| Work required |
For this exercise, reproduce the records exactly as they stand and do not carry any images over.

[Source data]
╭──
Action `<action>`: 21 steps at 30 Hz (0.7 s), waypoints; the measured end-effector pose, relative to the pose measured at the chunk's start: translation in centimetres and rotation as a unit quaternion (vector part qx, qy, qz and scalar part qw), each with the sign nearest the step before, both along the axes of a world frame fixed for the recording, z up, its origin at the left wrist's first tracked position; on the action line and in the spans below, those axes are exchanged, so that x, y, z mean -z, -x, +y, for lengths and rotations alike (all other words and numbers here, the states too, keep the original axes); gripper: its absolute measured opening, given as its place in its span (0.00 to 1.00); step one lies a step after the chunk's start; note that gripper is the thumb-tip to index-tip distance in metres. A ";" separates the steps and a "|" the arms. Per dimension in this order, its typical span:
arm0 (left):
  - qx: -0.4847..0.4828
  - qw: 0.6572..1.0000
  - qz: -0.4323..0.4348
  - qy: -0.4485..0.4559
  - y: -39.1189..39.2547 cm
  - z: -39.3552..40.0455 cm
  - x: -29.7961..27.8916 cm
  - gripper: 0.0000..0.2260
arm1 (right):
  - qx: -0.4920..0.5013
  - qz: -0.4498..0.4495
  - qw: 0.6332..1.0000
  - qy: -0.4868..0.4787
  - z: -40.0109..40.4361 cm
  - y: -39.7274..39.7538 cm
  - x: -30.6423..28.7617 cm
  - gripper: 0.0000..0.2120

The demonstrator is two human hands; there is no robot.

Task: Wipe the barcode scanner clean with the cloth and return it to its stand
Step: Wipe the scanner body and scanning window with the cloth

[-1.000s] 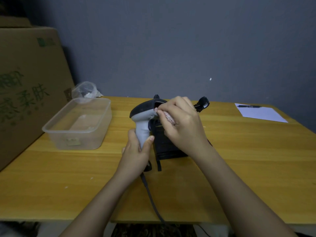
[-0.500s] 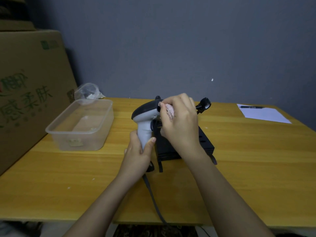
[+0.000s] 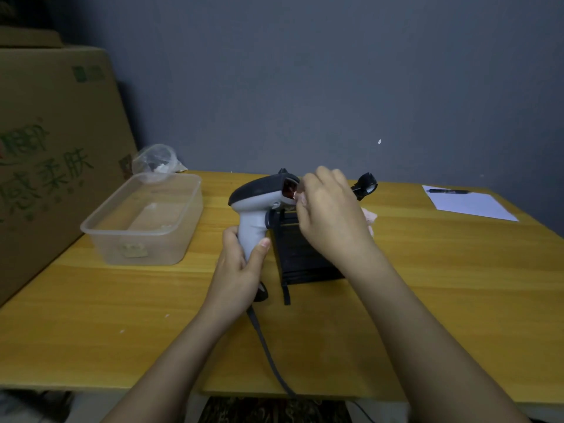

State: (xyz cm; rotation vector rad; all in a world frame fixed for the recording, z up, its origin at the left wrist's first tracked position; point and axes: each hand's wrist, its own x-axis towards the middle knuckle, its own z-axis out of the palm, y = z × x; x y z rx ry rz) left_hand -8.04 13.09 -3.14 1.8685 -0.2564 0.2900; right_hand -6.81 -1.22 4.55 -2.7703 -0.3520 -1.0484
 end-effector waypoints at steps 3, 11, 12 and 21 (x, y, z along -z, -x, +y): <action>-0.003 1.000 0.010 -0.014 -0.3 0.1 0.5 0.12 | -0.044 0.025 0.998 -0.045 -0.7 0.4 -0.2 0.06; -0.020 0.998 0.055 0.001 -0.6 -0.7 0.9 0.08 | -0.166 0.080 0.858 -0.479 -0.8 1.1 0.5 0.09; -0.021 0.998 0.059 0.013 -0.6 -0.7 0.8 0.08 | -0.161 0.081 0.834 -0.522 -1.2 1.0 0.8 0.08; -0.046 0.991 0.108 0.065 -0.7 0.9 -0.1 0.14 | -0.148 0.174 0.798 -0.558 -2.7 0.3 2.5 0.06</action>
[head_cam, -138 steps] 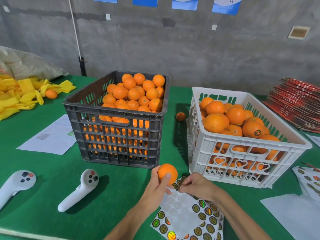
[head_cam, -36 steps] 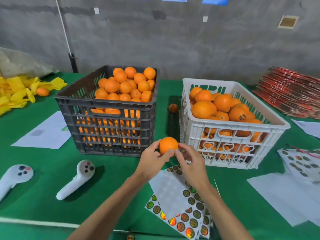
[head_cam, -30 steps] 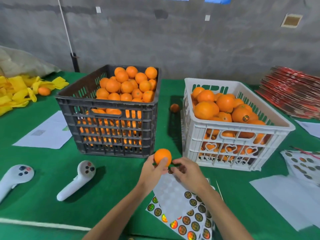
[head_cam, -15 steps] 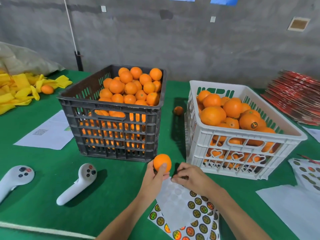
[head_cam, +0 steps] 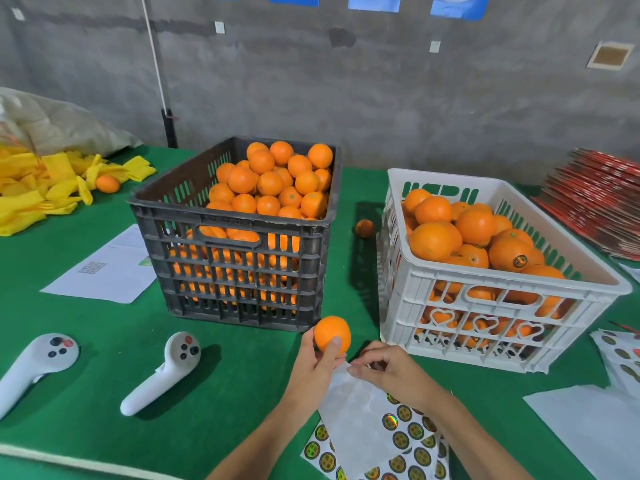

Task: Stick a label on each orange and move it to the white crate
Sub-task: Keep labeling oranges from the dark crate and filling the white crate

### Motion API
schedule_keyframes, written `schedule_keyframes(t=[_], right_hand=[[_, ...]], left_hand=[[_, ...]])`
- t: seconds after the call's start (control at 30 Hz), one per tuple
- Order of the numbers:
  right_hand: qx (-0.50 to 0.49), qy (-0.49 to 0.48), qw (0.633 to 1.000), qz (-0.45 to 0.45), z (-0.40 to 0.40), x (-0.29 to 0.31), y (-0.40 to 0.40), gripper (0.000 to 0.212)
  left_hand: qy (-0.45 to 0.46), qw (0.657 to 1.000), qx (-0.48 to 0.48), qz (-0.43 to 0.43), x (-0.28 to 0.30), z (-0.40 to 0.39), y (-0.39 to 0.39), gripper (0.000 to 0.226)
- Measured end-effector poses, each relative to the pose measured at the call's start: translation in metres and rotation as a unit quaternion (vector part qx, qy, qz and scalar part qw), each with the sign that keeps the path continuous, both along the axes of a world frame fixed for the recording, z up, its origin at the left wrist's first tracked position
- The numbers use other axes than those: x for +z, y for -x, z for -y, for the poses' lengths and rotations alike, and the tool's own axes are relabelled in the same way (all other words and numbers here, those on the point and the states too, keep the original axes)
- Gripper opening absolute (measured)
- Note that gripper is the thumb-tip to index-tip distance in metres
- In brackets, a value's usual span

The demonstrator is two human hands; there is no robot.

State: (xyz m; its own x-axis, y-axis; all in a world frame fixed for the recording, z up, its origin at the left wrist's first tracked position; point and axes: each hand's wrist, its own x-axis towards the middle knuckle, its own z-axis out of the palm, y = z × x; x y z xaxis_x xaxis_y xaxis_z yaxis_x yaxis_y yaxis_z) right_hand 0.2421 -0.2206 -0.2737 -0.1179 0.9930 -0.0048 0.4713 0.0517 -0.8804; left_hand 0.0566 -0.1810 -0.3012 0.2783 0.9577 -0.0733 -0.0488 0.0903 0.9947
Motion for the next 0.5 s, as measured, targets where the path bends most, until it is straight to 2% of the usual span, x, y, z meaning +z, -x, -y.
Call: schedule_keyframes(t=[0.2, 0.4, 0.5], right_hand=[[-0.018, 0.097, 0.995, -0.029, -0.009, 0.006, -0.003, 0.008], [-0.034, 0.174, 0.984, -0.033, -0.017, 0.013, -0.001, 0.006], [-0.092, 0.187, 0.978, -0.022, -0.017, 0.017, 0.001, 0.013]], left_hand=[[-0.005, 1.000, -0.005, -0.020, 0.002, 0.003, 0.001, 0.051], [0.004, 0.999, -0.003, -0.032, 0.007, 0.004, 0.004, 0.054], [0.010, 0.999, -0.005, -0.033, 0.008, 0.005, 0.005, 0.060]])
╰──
| Your response |
Action `<action>`: 21 steps at 30 Hz (0.7 s), waypoints; the measured end-effector pose, relative to the pose measured at the chunk's start: translation in centimetres and rotation as a unit quaternion (vector part qx, qy, qz and scalar part qw), each with the sign nearest the step before, both along the axes of a world frame fixed for the recording, z up, its origin at the left wrist's first tracked position; on the action line and in the spans below, those axes are exchanged, so that x, y, z mean -z, -x, +y, for lengths and rotations alike (all other words and numbers here, the states too, keep the original axes); gripper: its absolute measured opening, given as its place in its span (0.00 to 1.00); step one lies a step after the chunk's start; note that gripper is the thumb-tip to index-tip distance in metres. A ";" separates the steps and a "|" the arms. Per dimension in this order, its typical span:
arm0 (left):
  - qx: -0.4847..0.4828
  - qw: 0.6572..1.0000
  - qz: -0.4323..0.4348
  - qy: -0.4485..0.4559
  - y: -39.1189..39.2547 cm
  - z: -39.3552..40.0455 cm
  - x: -29.7961..27.8916 cm
  - gripper: 0.0000..0.2260
arm1 (right):
  - qx: -0.4920..0.5013
  - qz: -0.4498..0.4495
  - qw: 0.6332..1.0000
  - qy: -0.4868..0.4787
  - z: -40.0109..40.4361 cm
  - y: -39.7274..39.7538 cm
  - x: -30.6423..28.7617 cm
  - gripper: 0.0000..0.2120

The demonstrator is two human hands; there is no robot.

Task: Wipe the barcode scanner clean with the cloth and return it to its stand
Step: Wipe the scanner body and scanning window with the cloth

[-1.000s] 
[-0.500s] 
[+0.000s] 

State: (xyz cm; rotation vector rad; all in a world frame fixed for the recording, z up, its origin at the left wrist's first tracked position; point and axes: each hand's wrist, its own x-axis towards the middle knuckle, its own z-axis out of the palm, y = z × x; x y z rx ry rz) left_hand -8.04 13.09 -3.14 1.8685 -0.2564 0.2900; right_hand -6.81 -1.22 4.55 -2.7703 -0.3520 -1.0484
 end-effector waypoints at steps 3, 11, 12 and 21 (x, y, z along -z, -x, +y): <action>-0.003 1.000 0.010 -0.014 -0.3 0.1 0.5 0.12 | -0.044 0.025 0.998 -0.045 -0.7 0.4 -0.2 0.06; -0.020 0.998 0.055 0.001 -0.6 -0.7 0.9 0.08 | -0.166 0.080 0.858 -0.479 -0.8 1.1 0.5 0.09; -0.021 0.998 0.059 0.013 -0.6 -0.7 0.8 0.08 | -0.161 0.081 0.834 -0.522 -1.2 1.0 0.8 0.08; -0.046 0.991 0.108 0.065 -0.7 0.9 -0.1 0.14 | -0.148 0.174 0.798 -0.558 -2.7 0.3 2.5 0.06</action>
[head_cam, -138 steps] 
[head_cam, -36 steps] 
[head_cam, -30 steps] 
[head_cam, -15 steps] 
[head_cam, +0 steps] 

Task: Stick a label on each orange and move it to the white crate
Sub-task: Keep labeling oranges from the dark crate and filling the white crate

### Motion API
schedule_keyframes, written `schedule_keyframes(t=[_], right_hand=[[_, ...]], left_hand=[[_, ...]])`
- t: seconds after the call's start (control at 30 Hz), one per tuple
- Order of the numbers:
  right_hand: qx (-0.50 to 0.49), qy (-0.49 to 0.48), qw (0.633 to 1.000), qz (-0.45 to 0.45), z (-0.40 to 0.40), x (-0.29 to 0.31), y (-0.40 to 0.40), gripper (0.000 to 0.212)
  left_hand: qy (-0.45 to 0.46), qw (0.657 to 1.000), qx (-0.48 to 0.48), qz (-0.43 to 0.43), x (-0.28 to 0.30), z (-0.40 to 0.39), y (-0.39 to 0.39), gripper (0.000 to 0.226)
- Measured end-effector poses, each relative to the pose measured at the call's start: translation in metres and rotation as a unit quaternion (vector part qx, qy, qz and scalar part qw), each with the sign that keeps the path continuous, both along the axes of a world frame fixed for the recording, z up, its origin at the left wrist's first tracked position
- The numbers use other axes than those: x for +z, y for -x, z for -y, for the poses' lengths and rotations alike, and the tool's own axes are relabelled in the same way (all other words and numbers here, those on the point and the states too, keep the original axes)
- Gripper opening absolute (measured)
- Note that gripper is the thumb-tip to index-tip distance in metres
- In brackets, a value's usual span

The demonstrator is two human hands; there is no robot.

State: (xyz m; its own x-axis, y-axis; all in a world frame fixed for the recording, z up, its origin at the left wrist's first tracked position; point and axes: each hand's wrist, its own x-axis towards the middle knuckle, its own z-axis out of the palm, y = z × x; x y z xaxis_x xaxis_y xaxis_z yaxis_x yaxis_y yaxis_z) right_hand 0.2421 -0.2206 -0.2737 -0.1179 0.9930 -0.0048 0.4713 0.0517 -0.8804; left_hand 0.0566 -0.1810 -0.3012 0.2783 0.9577 -0.0733 -0.0488 0.0903 0.9947
Motion for the next 0.5 s, as measured, targets where the path bends most, until it is straight to 2% of the usual span, x, y, z meaning +z, -x, -y.
Call: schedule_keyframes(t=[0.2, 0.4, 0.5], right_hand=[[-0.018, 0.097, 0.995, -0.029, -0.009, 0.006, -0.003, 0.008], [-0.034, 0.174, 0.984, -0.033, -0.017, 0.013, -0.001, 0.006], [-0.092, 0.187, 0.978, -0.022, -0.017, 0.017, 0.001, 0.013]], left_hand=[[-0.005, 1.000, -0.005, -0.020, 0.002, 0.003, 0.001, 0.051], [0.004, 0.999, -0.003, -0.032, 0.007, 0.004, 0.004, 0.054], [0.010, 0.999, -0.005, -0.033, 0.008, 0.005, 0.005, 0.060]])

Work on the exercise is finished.